That is, the flight device 1 is movable by driving the propeller 21.

As shown in FIGS. 2 and 3, the support body 4 is attached to the side surface of the aircraft 2. Below, the structure of the support body 4 will be explained in detail.

[Structure of support]
As shown in FIGS. 2 and 3, the support body 4 has a balloon portion 41. As shown in FIGS. As shown in FIG. 3, the balloon portion 41 is configured to have a hollow interior.

As shown in FIG. 2, the balloon portion 41 has an annular shape in plan view. Further, the flying object 2 and the balloon section 41 are configured such that the flying object 2 fits into the hole at the center of the balloon section 41 in a plan view. Thereby, the side part of the flying object 2 is covered with the balloon part 41 over the entire circumference.

With the above configuration, the balloon portion 41 has a floating ring shape.

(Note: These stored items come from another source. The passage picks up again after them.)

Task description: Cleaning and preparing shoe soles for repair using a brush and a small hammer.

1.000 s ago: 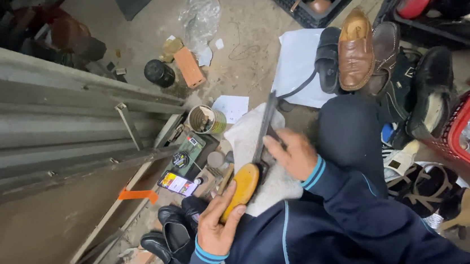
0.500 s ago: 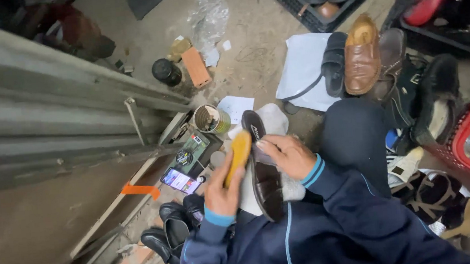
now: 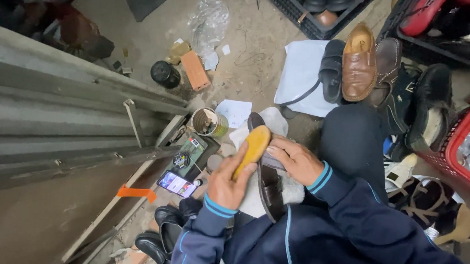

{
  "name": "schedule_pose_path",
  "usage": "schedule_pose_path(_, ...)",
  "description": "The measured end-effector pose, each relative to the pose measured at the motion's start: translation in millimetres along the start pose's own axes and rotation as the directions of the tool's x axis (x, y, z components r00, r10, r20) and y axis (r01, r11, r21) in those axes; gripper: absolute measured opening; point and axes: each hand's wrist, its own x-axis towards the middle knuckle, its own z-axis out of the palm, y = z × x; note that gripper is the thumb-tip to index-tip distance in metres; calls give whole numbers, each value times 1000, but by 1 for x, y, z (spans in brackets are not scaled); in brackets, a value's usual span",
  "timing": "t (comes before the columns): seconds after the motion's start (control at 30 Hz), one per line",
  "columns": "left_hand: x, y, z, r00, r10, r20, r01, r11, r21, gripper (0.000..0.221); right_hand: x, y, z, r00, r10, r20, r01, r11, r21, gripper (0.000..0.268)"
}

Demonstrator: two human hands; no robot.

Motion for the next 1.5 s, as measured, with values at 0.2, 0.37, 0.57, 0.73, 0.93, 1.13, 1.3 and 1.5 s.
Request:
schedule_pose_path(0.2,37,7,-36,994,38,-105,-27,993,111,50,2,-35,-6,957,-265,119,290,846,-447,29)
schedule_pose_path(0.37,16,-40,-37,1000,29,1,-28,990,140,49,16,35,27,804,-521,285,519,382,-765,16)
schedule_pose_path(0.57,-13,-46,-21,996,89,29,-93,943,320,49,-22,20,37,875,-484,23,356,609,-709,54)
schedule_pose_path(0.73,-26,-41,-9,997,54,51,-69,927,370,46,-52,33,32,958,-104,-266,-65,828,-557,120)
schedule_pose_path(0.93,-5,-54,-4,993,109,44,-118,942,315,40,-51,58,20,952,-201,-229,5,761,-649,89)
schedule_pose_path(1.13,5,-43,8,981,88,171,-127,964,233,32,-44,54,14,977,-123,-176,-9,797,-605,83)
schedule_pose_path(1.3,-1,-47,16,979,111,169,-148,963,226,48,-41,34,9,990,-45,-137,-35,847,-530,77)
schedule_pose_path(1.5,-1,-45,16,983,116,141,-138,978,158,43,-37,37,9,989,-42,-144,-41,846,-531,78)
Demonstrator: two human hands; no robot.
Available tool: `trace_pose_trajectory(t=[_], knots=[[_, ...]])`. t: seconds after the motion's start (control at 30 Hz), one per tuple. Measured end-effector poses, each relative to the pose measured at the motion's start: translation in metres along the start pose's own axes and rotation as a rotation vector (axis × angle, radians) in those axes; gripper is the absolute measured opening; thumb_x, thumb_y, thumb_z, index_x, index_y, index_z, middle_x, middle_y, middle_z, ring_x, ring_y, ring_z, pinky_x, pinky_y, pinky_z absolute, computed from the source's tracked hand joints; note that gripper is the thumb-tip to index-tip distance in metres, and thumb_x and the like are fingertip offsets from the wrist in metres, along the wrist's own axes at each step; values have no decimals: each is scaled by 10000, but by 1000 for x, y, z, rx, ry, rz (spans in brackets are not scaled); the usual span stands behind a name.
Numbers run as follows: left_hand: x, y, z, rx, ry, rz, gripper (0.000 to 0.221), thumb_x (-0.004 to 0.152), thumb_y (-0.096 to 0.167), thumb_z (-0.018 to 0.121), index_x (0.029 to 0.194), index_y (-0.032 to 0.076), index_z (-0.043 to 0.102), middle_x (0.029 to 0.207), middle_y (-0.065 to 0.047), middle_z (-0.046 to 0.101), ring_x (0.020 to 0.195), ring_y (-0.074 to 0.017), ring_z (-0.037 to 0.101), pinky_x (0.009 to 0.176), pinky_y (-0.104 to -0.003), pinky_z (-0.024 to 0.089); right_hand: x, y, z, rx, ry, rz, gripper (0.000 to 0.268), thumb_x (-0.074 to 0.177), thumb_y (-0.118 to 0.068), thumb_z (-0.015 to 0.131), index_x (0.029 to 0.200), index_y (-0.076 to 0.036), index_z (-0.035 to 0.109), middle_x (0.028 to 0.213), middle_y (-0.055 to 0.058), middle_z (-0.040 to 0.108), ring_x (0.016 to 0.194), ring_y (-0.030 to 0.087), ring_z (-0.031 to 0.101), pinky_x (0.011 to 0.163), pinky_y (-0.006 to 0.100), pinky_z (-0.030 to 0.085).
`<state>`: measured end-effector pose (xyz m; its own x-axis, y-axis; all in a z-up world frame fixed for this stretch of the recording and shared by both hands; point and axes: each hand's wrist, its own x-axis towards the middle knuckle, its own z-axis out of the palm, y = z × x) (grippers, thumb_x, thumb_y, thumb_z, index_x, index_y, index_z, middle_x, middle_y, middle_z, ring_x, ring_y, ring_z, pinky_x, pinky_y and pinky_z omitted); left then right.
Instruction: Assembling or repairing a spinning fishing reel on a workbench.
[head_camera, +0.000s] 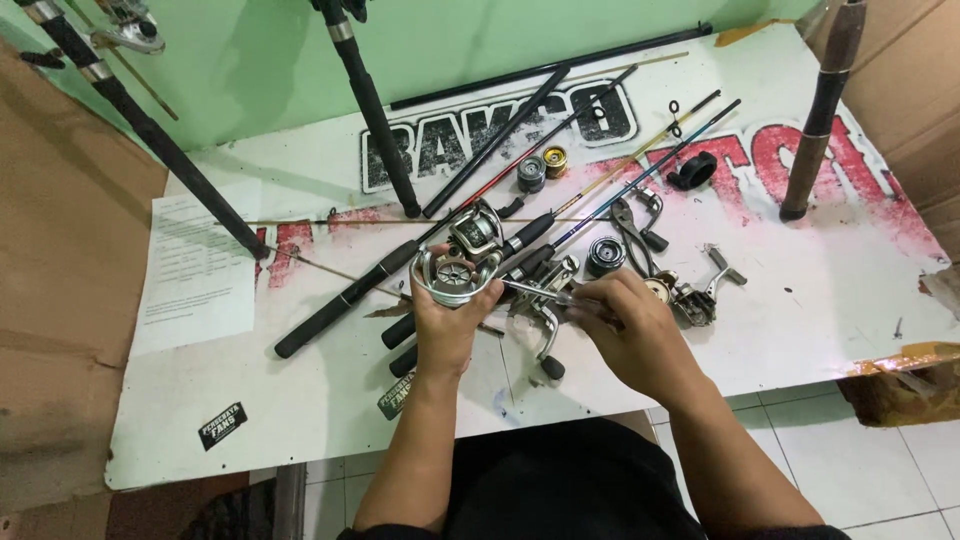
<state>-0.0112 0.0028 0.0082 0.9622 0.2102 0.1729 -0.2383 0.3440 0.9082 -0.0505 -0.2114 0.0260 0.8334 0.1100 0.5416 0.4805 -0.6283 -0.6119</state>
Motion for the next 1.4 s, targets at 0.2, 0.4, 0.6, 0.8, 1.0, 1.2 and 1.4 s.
trace_pose_trajectory(t=[0.2,0.4,0.6,0.8,1.0,1.2,1.4], knots=[[0,3,1,1,9,5,753,715,-21,900,1308,39,440,996,-117,574,898,-137,637,784,-266,615,4,-11,-6,25,-34,20,130,940,-140,722,1065,-150,755,862,40,699,732,261,710,664,348,571],[0,-3,-2,10,10,34,744,707,-46,900,1293,27,447,973,-119,579,877,-141,646,769,-271,618,2,-5,-2,18,-1,4,268,830,-81,808,1078,-147,731,915,44,679,762,273,688,677,367,560],[0,-9,-5,-13,13,33,731,712,-47,895,1285,31,448,987,-111,574,883,-128,632,785,-255,601,6,-16,-11,49,-58,-15,77,945,-127,702,1003,-110,750,754,74,672,663,282,680,618,361,559],[-1,-6,-2,-13,-12,13,737,711,-39,890,1287,7,432,994,-127,554,894,-156,616,775,-288,611,4,-7,1,84,3,-72,251,844,-158,834,1038,-111,682,841,58,626,748,287,662,660,359,550],[-1,-13,-6,26,-23,8,714,713,-18,912,1250,28,445,976,-111,574,886,-127,591,786,-284,556,6,-13,-1,107,27,-55,126,879,-134,799,989,-107,744,780,55,649,674,251,657,630,332,534],[-5,-8,-7,34,-38,8,653,757,12,892,1231,28,443,980,-117,569,897,-132,567,770,-308,531,3,-9,2,184,14,28,79,939,-182,740,939,-110,772,657,71,646,576,263,635,563,349,507],[-3,-2,-6,-23,-23,9,691,735,-18,892,1251,30,436,980,-114,590,892,-128,601,773,-286,554,7,-23,5,168,49,-54,222,830,-134,831,1029,-78,751,772,86,681,654,283,659,621,368,537]])
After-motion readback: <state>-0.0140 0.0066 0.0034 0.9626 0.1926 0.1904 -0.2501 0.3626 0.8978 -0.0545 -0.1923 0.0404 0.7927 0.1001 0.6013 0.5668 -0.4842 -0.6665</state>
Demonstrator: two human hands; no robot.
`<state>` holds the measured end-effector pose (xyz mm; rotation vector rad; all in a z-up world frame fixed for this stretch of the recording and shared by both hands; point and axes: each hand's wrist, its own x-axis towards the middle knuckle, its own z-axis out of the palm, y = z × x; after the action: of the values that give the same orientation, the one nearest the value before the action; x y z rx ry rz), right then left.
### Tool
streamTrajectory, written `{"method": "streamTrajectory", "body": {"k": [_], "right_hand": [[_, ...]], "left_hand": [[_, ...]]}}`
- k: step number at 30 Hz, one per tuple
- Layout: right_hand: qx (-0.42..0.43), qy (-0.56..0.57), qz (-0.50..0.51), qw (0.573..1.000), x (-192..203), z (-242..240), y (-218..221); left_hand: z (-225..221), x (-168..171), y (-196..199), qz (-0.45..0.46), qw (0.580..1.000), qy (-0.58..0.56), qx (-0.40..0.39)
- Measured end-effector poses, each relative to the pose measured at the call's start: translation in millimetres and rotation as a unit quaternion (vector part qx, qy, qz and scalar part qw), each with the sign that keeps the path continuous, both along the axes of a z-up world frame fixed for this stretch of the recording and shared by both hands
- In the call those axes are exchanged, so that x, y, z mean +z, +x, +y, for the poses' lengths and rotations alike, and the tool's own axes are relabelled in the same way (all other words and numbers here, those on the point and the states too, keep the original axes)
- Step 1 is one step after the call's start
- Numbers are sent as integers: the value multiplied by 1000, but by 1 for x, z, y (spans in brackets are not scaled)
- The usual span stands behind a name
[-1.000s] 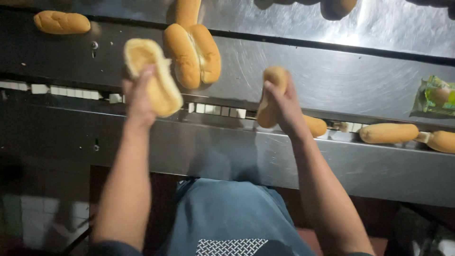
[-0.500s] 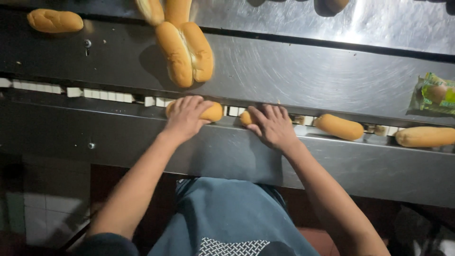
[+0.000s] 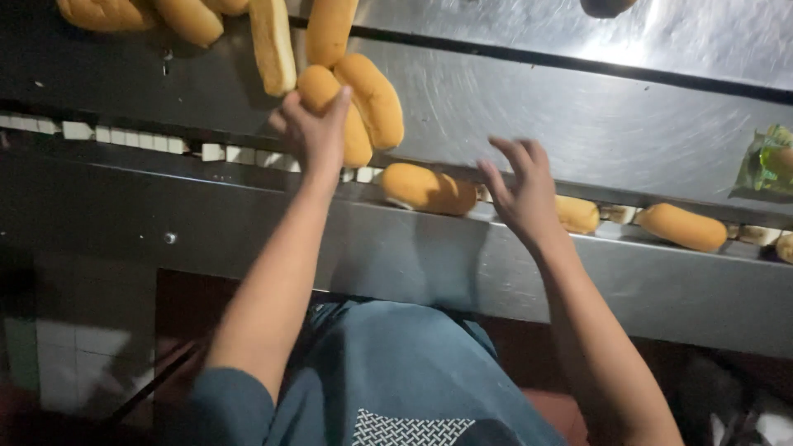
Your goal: Placing baked bread rolls from a pile onto a moving conveyor belt for further processing or packaging.
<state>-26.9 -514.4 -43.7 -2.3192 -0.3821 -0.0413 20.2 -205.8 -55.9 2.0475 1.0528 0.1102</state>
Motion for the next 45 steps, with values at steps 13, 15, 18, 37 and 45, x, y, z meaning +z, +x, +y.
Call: {"method": "streamTrajectory", "body": {"k": [13,15,18,37,45], "right_hand": [[-98,464,363,802,20,137,6],[-217,501,287,787,-20,133,2],[-346,543,148,751,-36,104,10],[116,-233,140,955,-9,69,-15],[16,-49,30,998,4,182,119]], "left_hand": [[-8,4,-48,-216,833,-454,-233],[-5,27,-54,-209,862,-427,-173],[47,-6,-53,-260,865,-421,85],[97,-15,-94,-94,945,210,-231],[71,10,42,-60,966,71,-242]]}}
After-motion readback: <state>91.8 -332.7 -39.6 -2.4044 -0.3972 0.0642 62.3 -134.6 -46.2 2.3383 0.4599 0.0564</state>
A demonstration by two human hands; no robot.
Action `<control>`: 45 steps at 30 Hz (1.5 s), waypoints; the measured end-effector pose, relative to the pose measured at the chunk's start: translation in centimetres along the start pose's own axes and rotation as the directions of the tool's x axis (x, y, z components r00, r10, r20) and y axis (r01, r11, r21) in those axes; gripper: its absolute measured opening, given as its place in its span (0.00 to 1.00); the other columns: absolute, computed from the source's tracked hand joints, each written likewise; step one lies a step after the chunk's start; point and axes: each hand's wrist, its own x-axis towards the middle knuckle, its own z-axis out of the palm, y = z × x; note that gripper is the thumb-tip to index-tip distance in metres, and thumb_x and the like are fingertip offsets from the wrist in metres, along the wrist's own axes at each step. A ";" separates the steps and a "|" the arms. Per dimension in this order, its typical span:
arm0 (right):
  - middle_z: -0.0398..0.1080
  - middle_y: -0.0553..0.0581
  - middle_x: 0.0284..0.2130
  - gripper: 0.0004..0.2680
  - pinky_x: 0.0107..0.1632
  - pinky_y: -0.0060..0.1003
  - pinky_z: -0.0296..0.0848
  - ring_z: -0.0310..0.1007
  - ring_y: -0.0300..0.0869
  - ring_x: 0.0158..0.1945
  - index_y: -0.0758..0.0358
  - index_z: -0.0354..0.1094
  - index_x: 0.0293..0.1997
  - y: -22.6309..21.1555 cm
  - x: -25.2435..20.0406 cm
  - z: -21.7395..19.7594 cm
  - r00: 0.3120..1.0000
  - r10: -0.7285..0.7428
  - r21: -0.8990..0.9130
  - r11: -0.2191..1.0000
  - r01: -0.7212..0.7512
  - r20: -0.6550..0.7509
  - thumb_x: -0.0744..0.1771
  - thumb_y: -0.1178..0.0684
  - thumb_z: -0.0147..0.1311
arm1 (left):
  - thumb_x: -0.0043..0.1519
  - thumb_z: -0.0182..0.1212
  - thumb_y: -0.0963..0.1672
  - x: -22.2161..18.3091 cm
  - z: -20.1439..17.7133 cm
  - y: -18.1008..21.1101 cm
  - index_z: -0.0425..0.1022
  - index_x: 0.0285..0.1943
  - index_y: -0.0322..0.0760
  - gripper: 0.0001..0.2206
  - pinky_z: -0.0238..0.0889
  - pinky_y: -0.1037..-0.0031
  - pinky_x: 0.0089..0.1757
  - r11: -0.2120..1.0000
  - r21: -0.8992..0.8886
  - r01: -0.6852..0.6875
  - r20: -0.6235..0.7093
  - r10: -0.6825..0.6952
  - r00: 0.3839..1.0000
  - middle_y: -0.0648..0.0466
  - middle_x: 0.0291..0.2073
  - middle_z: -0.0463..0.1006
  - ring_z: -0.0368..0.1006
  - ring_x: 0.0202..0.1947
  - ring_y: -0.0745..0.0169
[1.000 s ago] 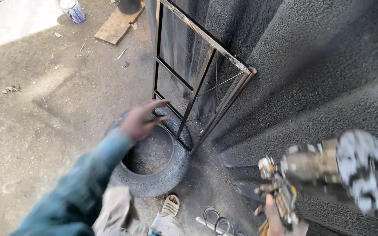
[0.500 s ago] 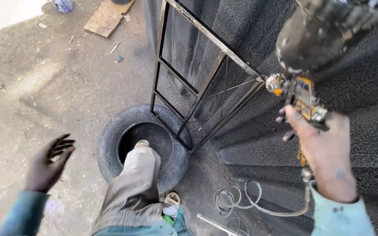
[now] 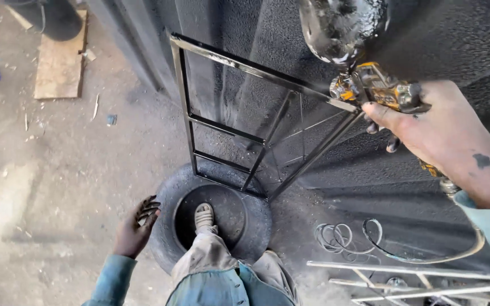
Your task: Spray painting a metal gate frame with black paint using a pneumatic spray gun while repositioning the gate on a tire.
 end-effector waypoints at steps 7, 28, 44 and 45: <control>0.78 0.48 0.32 0.08 0.43 0.34 0.63 0.69 0.37 0.36 0.59 0.81 0.36 -8.0 1.3 2.6 0.985 0.172 -0.064 0.983 -0.171 0.007 0.69 0.47 0.62 | 0.61 0.63 0.45 4.5 -4.7 -1.8 0.71 0.67 0.38 0.23 0.70 0.71 0.57 0.999 0.052 0.002 0.063 -0.005 0.998 0.50 0.53 0.82 0.79 0.53 0.60; 0.77 0.42 0.39 0.04 0.39 0.29 0.74 0.76 0.30 0.38 0.51 0.73 0.46 -19.4 7.0 8.7 0.989 -0.143 0.174 0.975 0.135 0.034 0.68 0.52 0.62 | 0.62 0.58 0.55 7.9 -4.4 -2.8 0.67 0.70 0.46 0.28 0.73 0.61 0.52 0.951 0.308 -0.028 0.188 -0.032 0.982 0.51 0.58 0.80 0.78 0.55 0.52; 0.75 0.58 0.36 0.06 0.27 0.46 0.79 0.72 0.46 0.33 0.67 0.77 0.50 1.9 -3.5 3.2 0.907 0.270 0.147 0.961 -0.233 -0.323 0.70 0.56 0.64 | 0.61 0.62 0.49 11.2 -3.4 -5.3 0.72 0.66 0.40 0.24 0.68 0.69 0.57 0.991 0.054 -0.122 0.184 0.110 0.977 0.51 0.55 0.82 0.78 0.56 0.59; 0.75 0.60 0.34 0.07 0.27 0.46 0.79 0.72 0.47 0.31 0.70 0.76 0.48 2.8 -4.0 3.0 0.894 0.298 0.131 0.954 -0.270 -0.334 0.71 0.56 0.64 | 0.61 0.62 0.50 11.6 -3.2 -5.1 0.73 0.66 0.43 0.24 0.70 0.68 0.54 0.978 0.120 -0.172 0.178 0.149 0.973 0.52 0.55 0.82 0.78 0.55 0.57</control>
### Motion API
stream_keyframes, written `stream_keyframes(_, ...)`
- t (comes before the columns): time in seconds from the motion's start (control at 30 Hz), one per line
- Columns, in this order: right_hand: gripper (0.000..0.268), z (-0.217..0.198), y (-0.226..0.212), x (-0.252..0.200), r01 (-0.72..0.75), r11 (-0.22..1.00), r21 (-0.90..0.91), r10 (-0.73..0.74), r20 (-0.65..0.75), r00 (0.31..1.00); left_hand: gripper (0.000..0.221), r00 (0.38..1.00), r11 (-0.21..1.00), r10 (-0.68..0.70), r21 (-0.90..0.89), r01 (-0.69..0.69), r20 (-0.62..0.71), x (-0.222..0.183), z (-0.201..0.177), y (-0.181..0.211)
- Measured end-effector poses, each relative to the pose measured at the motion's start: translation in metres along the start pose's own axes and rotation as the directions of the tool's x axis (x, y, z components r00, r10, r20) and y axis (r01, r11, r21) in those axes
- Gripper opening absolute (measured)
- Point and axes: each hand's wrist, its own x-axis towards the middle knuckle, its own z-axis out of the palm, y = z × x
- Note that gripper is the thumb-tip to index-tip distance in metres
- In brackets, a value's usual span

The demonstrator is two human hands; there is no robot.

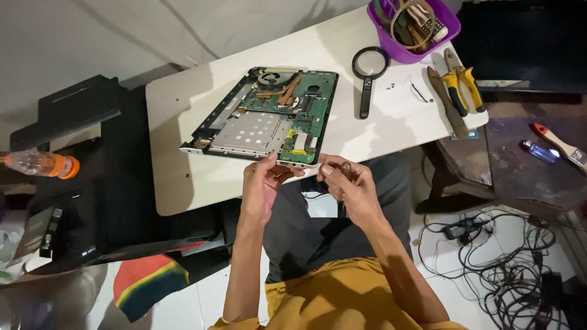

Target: The person works on a disassembled laptop motherboard placed on a white table, using a screwdriver to unscrew and reposition components and handling small parts by hand. They rotate the motherboard, pick up and set down small screws and connectors, and use pliers from the table during the repair.

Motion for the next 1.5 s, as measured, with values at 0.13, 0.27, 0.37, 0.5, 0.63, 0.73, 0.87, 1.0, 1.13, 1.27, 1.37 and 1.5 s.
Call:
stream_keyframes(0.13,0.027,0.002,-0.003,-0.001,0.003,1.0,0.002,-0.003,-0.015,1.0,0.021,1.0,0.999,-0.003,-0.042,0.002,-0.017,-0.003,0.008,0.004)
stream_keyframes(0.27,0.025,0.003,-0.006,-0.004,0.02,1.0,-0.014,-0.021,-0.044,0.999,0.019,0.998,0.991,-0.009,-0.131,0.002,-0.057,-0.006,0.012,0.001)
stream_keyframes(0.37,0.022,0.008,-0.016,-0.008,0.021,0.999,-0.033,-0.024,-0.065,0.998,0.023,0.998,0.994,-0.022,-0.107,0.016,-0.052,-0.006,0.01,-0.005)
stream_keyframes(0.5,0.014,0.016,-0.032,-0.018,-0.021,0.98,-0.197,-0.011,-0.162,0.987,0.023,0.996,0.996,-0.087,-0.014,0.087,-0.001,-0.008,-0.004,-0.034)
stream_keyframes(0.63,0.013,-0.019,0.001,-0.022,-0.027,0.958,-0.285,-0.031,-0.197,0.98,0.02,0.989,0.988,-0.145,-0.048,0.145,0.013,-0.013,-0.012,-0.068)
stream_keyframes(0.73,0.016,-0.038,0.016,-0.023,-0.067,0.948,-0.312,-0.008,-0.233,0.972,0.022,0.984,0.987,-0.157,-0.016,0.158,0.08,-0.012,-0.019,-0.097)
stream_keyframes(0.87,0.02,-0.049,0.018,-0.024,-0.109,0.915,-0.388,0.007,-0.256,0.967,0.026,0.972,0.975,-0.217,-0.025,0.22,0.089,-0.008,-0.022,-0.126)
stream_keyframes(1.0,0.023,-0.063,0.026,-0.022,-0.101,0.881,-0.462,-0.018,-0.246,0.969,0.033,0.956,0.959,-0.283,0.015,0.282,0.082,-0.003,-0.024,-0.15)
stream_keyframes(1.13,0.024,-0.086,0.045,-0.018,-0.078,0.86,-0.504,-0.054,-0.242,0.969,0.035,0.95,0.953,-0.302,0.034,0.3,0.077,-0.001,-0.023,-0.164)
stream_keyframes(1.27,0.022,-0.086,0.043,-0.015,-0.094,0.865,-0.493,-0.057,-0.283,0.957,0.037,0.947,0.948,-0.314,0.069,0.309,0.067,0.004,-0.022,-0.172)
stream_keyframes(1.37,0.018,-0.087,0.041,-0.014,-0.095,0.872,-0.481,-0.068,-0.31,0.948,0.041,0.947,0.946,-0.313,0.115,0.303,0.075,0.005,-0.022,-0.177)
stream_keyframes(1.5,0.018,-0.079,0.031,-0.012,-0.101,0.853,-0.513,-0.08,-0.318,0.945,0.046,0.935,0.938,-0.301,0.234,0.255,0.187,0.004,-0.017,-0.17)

A gas having a lower specific gravity than air (for example, helium gas, etc.) is sealed inside the balloon part 41. As a result, the balloon portion 41 receives buoyancy in the air.

That is, the support body 4 has a balloon portion 41 configured to receive buoyancy.

Here, the support body 4 is configured such that the buoyant force acting on the support body 4 is larger than the gravity that the support body 4 receives on the earth. That is, the support body 4 alone has a buoyancy force greater than gravity, and generates an upward force in the air.

Thereby, the support body 4 applies a supporting force to the flying object 2. Note that in this specification, the supporting force is a force in a direction that lifts the flying object 2 or the working device 3.

Note that the present invention is not limited to this, and the support body 4 may be configured to apply supporting force to the working device 3. For example, when the support body 4 is attached to the working device 3, the supporting body 4 applies a supporting force to the working device 3. Further, the support body 4 may be configured to apply support force to both the flying object 2 and the working device 3.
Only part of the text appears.